Baxter states, “That’s when they should be concerned about it rather than just dismiss it as an old windpuff.” There may be fluid buildup on one side and not the other, but this is not necessarily indicative of lameness. However, lameness does not necessarily mean that there isn’t active inflammation or potential injury in the side that’s more swollen.
Baxter recommends that such cases be referred to a veterinarian for evaluation.
He says, “We might find injuries to either the superficial or the deep digital flexor tendon.” “We have improved our diagnostics to find these lesions with the ultrasound, arthroscope or MRI. It is possible to find anything within the tendon sheath which may be contributing to excess fluid. This can help us understand why there is more fluid in one of ours.
McClure suggests that conformity and chronic conditions could play a role.
McClure states that windpuffs can sometimes be seen in horses with a chronic tendon issue, where the fetlock joint drops toward the ground.
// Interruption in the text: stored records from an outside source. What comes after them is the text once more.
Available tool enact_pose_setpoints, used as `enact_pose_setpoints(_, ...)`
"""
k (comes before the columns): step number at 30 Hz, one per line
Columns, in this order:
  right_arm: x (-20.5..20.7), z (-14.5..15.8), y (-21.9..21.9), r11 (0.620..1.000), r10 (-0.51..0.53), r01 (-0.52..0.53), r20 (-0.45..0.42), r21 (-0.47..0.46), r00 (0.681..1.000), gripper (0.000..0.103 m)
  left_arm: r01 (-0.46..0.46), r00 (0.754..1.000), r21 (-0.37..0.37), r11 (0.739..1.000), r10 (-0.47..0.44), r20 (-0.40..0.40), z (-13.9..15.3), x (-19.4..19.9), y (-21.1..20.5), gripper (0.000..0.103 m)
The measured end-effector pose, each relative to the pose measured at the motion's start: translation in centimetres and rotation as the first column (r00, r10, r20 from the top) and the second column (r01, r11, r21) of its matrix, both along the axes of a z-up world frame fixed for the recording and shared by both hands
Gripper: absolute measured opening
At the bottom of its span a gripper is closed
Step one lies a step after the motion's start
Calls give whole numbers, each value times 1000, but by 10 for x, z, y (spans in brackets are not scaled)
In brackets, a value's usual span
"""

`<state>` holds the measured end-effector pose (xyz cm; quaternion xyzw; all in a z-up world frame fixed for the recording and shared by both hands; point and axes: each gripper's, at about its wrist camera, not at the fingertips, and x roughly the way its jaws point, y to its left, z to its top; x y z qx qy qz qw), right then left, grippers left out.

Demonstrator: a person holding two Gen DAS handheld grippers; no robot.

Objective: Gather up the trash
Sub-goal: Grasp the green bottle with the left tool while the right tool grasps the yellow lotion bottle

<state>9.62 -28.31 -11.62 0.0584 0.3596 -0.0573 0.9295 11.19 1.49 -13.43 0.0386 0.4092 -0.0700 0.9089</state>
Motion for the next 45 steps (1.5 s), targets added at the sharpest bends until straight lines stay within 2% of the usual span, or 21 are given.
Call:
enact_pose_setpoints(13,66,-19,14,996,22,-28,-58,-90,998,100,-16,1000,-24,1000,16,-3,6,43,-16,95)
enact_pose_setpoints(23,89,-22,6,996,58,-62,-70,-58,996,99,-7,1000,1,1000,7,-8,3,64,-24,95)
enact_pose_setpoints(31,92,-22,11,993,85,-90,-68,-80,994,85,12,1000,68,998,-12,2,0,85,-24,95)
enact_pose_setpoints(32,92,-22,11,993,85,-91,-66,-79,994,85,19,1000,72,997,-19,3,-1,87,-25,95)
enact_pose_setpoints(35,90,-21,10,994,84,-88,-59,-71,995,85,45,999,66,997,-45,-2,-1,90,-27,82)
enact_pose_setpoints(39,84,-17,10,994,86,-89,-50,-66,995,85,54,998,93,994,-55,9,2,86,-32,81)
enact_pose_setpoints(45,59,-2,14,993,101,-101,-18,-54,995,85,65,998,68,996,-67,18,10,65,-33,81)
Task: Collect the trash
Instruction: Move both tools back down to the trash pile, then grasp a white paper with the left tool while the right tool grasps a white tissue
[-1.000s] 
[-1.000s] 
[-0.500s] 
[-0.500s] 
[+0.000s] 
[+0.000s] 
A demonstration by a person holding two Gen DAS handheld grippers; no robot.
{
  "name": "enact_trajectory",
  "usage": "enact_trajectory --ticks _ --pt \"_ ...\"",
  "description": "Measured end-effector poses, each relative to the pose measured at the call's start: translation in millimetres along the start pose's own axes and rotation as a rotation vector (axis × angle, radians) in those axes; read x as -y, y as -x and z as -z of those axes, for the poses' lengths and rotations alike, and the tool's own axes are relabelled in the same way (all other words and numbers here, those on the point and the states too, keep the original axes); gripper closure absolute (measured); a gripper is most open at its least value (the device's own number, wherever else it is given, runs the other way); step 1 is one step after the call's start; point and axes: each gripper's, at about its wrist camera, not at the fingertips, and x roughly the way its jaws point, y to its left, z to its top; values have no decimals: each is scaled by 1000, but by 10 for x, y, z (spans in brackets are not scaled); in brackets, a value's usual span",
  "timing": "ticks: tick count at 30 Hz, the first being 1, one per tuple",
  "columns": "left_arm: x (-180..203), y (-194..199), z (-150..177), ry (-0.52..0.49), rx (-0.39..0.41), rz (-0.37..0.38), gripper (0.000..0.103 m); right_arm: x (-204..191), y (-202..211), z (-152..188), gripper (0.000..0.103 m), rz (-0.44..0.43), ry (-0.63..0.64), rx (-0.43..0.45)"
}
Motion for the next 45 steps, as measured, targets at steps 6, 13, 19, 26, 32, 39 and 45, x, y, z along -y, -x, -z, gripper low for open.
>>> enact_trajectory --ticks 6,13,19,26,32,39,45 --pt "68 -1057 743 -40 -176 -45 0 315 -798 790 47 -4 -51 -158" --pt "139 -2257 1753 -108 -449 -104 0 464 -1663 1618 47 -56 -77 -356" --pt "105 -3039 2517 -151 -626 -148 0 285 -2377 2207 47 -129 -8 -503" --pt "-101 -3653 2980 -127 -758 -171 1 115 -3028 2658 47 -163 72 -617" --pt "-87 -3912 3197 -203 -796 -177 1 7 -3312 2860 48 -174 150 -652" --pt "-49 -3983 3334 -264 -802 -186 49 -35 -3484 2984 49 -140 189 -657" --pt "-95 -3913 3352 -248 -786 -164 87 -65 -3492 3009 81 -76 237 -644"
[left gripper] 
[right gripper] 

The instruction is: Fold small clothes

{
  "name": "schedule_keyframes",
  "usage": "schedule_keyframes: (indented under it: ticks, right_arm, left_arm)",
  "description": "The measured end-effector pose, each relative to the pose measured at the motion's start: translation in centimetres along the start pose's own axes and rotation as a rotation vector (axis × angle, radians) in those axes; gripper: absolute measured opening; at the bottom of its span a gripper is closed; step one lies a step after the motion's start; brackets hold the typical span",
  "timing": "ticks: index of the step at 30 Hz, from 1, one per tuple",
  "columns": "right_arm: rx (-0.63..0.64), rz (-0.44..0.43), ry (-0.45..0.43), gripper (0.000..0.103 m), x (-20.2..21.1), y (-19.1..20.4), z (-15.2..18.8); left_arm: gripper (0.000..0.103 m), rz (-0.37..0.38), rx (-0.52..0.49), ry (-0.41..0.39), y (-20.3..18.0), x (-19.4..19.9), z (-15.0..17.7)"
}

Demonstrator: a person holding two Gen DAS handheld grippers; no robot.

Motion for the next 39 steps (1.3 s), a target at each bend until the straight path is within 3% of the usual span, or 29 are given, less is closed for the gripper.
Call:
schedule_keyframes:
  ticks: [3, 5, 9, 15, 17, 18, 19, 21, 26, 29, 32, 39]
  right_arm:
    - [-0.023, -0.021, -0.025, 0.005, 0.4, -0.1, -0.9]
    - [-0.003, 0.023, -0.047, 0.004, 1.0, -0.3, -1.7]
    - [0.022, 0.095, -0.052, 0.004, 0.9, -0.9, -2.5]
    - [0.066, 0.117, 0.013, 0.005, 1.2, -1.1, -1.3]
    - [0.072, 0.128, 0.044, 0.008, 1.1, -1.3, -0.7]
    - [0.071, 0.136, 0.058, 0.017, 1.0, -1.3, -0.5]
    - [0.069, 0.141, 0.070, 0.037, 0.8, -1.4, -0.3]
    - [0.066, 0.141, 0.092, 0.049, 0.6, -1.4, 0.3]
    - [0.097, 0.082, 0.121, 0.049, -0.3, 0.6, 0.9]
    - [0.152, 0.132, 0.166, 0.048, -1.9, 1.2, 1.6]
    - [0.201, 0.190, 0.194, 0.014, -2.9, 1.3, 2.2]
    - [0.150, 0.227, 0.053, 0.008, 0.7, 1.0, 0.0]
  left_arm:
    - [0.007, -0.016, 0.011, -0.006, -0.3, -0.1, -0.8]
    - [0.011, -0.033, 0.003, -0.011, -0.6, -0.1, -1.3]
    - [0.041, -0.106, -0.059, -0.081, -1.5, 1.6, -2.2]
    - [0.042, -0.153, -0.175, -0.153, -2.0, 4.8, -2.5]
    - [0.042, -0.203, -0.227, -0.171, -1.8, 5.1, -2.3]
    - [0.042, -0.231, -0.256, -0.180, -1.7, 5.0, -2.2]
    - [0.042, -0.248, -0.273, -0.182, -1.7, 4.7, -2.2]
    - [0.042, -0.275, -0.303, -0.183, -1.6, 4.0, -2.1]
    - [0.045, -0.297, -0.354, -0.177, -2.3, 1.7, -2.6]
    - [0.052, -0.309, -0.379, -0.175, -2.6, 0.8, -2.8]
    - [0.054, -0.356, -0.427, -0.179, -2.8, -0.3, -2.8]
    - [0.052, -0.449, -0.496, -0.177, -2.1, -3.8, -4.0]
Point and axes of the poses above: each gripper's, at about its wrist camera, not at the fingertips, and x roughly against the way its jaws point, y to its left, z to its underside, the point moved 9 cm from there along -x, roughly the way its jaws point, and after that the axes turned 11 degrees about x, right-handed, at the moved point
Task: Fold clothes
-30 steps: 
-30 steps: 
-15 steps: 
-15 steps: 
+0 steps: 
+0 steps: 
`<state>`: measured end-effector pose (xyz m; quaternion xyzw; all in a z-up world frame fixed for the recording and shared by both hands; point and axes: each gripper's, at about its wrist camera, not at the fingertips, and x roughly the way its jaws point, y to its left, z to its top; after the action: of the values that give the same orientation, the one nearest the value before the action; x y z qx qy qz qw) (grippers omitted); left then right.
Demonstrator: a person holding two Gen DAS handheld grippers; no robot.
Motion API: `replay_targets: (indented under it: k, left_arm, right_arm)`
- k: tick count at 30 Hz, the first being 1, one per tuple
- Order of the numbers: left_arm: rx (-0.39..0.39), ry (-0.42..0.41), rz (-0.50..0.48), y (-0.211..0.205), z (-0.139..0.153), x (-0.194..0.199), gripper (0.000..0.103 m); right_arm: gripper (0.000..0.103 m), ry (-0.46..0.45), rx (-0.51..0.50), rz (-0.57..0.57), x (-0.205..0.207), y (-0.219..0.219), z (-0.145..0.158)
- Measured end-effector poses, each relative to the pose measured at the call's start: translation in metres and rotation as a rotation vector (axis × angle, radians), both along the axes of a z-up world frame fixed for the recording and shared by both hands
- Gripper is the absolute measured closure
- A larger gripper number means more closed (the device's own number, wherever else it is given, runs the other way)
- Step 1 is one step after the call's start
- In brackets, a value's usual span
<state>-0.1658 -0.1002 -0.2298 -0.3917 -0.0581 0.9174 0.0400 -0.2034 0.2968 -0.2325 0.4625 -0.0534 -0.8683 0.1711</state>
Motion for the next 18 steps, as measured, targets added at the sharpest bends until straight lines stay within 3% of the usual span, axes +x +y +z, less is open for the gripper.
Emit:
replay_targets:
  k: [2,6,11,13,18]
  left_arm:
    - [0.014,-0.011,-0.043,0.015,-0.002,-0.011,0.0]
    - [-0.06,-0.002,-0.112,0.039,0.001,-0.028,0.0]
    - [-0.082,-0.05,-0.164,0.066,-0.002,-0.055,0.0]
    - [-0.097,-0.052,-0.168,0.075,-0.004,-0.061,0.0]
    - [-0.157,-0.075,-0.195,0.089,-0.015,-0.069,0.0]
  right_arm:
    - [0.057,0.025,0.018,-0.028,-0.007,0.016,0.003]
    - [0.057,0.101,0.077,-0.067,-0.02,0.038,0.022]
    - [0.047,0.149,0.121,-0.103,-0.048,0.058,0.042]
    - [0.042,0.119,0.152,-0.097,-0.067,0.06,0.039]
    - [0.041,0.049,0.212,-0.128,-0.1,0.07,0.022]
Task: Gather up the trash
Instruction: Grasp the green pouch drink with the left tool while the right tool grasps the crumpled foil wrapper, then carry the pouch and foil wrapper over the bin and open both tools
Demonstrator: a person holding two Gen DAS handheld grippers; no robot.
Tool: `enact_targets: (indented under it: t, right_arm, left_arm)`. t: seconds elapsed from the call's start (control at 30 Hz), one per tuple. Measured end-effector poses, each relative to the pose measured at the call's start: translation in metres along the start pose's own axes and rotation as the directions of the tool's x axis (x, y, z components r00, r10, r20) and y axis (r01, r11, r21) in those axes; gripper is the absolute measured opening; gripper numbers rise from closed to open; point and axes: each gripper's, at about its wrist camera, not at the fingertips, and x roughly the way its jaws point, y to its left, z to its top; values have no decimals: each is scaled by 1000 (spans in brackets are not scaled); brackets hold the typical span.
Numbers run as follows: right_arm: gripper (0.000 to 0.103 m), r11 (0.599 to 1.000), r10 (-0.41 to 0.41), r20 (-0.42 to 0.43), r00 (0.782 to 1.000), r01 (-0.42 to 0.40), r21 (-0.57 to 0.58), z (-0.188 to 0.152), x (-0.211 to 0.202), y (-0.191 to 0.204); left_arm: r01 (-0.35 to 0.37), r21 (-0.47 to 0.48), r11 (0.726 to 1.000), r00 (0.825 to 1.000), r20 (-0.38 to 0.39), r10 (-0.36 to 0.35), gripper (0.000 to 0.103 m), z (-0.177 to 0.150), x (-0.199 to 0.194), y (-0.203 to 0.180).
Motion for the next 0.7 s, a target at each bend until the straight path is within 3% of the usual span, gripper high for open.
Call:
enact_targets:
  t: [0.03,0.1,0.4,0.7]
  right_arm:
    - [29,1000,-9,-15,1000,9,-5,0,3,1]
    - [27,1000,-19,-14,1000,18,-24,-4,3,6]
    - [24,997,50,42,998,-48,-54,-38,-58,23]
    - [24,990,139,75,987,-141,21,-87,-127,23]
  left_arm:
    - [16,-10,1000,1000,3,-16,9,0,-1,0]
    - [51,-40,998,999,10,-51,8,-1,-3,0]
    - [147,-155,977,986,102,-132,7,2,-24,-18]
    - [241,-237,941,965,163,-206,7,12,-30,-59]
This can be caused by chronic flexor tendon problems or degeneration. Windpuffs can be caused by horses that drop too low in their ankles when they place weight on their legs.
Although they may not appear lame initially, this could be a sign that something is worse. McClure says that further examination may reveal degeneration of the suspensory and flexor ligaments. This is an even more serious problem.
Many horses that compete in athletic events end up with windpuffs from stress and strain, but no major damage. These enlargements are only a cosmetic issue.
McClure states, “Even though the horse may not be lame, the fact that the windpuffs appear is an indication of excessive strain.” It should be monitored and watched. It might seem like a small synovial effusion today, but it could become more serious, tendon disease, or annular ligament disease down the line.
McClure states, “If a horse is suffering from windpuffs, you should have it examined by ultrasound to examine the digital flexor tendon, annular, suspensory, and superficial areas.” If there are serious problems, you can see it with ultrasound.